Cook County officials announced Friday that an identical order now exists for most suburbs of Cook County.
“We have come a long way in Cook County and Illinois and we want to keep it that way,” Dr. Rachel Rubin of the Cook County Department of Public Health said in a statement. “It is summer and we know that people want to travel, but we have to remain vigilant to maintain our achievements and avoid having to close places that we have just reopened.”

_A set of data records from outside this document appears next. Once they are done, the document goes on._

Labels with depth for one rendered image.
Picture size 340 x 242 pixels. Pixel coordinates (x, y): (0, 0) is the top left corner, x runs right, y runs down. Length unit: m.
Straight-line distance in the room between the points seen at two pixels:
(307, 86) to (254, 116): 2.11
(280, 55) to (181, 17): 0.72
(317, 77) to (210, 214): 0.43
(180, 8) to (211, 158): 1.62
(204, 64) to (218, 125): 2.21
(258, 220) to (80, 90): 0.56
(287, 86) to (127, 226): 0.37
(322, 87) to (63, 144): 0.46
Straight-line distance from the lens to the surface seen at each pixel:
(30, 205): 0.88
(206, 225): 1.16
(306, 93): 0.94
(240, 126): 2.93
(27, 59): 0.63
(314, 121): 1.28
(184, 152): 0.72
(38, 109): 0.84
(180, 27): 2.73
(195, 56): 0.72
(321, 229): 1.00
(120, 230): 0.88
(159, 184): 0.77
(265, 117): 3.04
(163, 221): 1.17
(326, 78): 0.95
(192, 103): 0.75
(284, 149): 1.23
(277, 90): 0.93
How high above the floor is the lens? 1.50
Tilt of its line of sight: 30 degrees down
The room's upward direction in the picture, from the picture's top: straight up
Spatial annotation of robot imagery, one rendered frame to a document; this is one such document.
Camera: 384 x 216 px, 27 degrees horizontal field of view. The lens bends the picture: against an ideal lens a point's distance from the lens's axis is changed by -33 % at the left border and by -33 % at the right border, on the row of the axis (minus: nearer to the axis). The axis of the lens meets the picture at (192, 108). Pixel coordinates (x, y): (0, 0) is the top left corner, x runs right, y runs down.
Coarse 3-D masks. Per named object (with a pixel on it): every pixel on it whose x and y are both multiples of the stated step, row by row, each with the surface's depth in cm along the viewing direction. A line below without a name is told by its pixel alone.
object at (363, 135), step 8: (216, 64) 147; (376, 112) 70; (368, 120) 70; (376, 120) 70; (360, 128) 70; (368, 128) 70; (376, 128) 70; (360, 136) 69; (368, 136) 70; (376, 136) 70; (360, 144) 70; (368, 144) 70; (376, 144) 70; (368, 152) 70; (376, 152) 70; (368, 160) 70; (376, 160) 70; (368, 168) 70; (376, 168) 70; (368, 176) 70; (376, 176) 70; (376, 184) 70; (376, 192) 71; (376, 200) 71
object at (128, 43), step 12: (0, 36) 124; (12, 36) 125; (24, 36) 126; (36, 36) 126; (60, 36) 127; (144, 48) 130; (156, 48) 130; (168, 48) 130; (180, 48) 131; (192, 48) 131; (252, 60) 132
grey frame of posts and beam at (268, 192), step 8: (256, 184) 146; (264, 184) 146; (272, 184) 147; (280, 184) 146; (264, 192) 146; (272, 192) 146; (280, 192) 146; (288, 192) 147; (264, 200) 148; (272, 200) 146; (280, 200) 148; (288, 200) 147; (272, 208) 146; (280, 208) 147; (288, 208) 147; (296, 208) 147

The order does not apply to Evanston and Skokie residents, who have their own state-certified local health departments. Skokie’s director of health, Dr. Catherine Counard, said her northern suburb has “a difference of opinion on this matter.”
“At Skokie, we believe the most important messages are that everyone should stay home if they are sick, maintain social distance and wear face covers in public places, and wash their hands frequently,” Counard said in an email. “This is true no matter where a person is: simply spending time in another state, without engaging in risky behaviors, is not expected to increase the risk of COVID-19 infection.”
Evanston officials did not immediately respond to requests for comment.
In addition to Iowa, the travel quarantine list includes Alabama, Arkansas, Arizona, California, Florida, Georgia, Idaho, Louisiana, Mississippi, North Carolina, Nevada, South Carolina, Tennessee, Texas, Utah, and Oklahoma.
As of Thursday night, 1,431 COVID-19 patients were hospitalized across Illinois, with 309 in intensive care units and 128 in ventilators.